## Instructions for the task
From the entries below, copy every line that has the word "round".

## Dataset
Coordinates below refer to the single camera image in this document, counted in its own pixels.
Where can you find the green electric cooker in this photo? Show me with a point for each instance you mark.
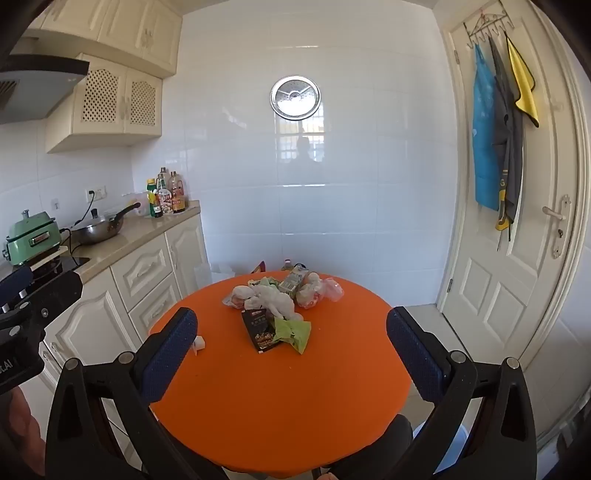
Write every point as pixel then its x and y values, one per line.
pixel 34 233

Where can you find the black snack packet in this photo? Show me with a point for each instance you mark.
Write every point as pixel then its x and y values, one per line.
pixel 258 330

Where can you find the red white pouch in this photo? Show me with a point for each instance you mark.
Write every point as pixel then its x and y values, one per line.
pixel 164 203

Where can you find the round metal steamer plate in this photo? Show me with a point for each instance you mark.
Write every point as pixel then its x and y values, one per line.
pixel 295 97

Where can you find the blue apron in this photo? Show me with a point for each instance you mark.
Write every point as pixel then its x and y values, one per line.
pixel 485 138

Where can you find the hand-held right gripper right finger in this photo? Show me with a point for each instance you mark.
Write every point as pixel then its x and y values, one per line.
pixel 415 360

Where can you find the pink translucent plastic bag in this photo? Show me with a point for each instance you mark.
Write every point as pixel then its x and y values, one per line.
pixel 332 290

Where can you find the white panel door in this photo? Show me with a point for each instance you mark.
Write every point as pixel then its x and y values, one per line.
pixel 535 175

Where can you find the tall clear bottle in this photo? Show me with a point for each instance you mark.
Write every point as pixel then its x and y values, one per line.
pixel 162 180

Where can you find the black range hood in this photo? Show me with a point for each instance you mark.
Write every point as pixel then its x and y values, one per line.
pixel 37 87

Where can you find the orange round table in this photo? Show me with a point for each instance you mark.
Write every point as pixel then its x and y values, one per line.
pixel 286 392

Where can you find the metal over-door hook rack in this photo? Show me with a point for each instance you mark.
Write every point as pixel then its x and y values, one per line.
pixel 489 27

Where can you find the small white plastic bag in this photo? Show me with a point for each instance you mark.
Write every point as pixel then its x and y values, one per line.
pixel 236 296

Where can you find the black induction cooktop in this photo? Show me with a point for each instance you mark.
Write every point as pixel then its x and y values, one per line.
pixel 60 267

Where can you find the white plastic bin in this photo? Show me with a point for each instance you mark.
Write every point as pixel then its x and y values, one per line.
pixel 455 447

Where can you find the grey apron yellow trim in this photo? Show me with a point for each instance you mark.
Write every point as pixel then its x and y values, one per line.
pixel 510 161

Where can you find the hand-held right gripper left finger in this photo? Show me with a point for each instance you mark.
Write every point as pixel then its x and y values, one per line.
pixel 171 355

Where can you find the clear plastic container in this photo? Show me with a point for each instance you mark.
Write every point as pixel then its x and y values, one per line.
pixel 134 205

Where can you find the milk carton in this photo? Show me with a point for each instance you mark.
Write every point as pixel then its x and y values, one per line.
pixel 293 282

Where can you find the yellow cloth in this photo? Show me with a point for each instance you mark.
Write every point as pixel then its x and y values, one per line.
pixel 524 87

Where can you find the clear plastic storage box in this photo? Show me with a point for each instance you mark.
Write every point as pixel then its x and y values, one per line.
pixel 217 272

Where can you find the cream wall cabinet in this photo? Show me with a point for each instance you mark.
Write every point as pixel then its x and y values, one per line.
pixel 120 27

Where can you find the small white paper scrap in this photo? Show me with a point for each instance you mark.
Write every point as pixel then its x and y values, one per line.
pixel 199 345

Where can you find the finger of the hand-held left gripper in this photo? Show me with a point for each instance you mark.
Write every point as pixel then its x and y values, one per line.
pixel 60 290
pixel 16 279

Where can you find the cooking oil bottle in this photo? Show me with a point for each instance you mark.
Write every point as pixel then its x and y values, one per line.
pixel 287 265

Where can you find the person's left hand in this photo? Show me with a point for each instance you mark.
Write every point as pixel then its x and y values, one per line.
pixel 25 434

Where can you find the cream lattice door cabinet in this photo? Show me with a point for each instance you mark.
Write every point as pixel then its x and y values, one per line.
pixel 106 101

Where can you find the white wall socket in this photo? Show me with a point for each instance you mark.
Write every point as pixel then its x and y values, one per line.
pixel 96 194

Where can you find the cream kitchen base cabinet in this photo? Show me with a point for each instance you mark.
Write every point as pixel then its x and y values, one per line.
pixel 143 272

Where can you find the black bag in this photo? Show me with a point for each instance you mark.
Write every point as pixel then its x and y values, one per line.
pixel 300 266

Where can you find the white bag red print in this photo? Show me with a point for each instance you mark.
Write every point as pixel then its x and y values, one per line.
pixel 308 295

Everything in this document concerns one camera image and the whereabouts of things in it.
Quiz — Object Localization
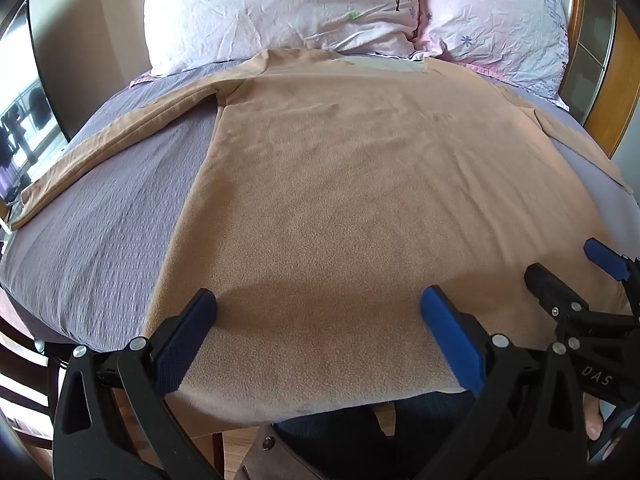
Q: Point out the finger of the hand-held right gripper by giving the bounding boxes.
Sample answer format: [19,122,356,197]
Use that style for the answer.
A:
[584,238,640,313]
[524,262,640,335]

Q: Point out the dark wooden chair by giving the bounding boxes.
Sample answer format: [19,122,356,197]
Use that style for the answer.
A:
[0,305,68,443]

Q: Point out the brown bag with rivet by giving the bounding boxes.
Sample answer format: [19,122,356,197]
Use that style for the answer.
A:
[239,424,331,480]

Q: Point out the person's right hand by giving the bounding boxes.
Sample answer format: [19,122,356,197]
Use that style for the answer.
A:
[581,392,609,442]

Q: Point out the grey textured bed sheet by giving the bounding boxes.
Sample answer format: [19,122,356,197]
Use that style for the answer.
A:
[0,57,640,356]

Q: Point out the white floral pillow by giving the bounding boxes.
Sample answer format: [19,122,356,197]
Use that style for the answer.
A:
[142,0,426,78]

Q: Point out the person's legs in dark jeans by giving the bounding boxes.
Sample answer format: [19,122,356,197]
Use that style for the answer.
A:
[272,389,481,480]

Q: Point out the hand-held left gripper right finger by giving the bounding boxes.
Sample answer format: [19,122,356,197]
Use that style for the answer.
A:
[415,285,588,480]

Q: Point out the dark framed glass door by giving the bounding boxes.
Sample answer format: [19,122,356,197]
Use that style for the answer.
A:
[0,0,72,207]

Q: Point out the tan fleece shirt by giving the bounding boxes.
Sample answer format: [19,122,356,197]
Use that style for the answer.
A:
[10,49,631,442]

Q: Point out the pink floral pillow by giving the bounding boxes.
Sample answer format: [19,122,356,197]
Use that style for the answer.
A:
[414,0,571,111]

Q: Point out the wooden headboard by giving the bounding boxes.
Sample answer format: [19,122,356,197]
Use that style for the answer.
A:
[555,0,637,162]

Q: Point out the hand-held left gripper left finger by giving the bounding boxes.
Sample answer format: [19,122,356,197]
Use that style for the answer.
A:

## Your response
Where can you find the round metal steamer plate in this photo? Show me with a point for each instance you mark.
Where can you find the orange round table in this photo? Show me with a point for each instance you mark.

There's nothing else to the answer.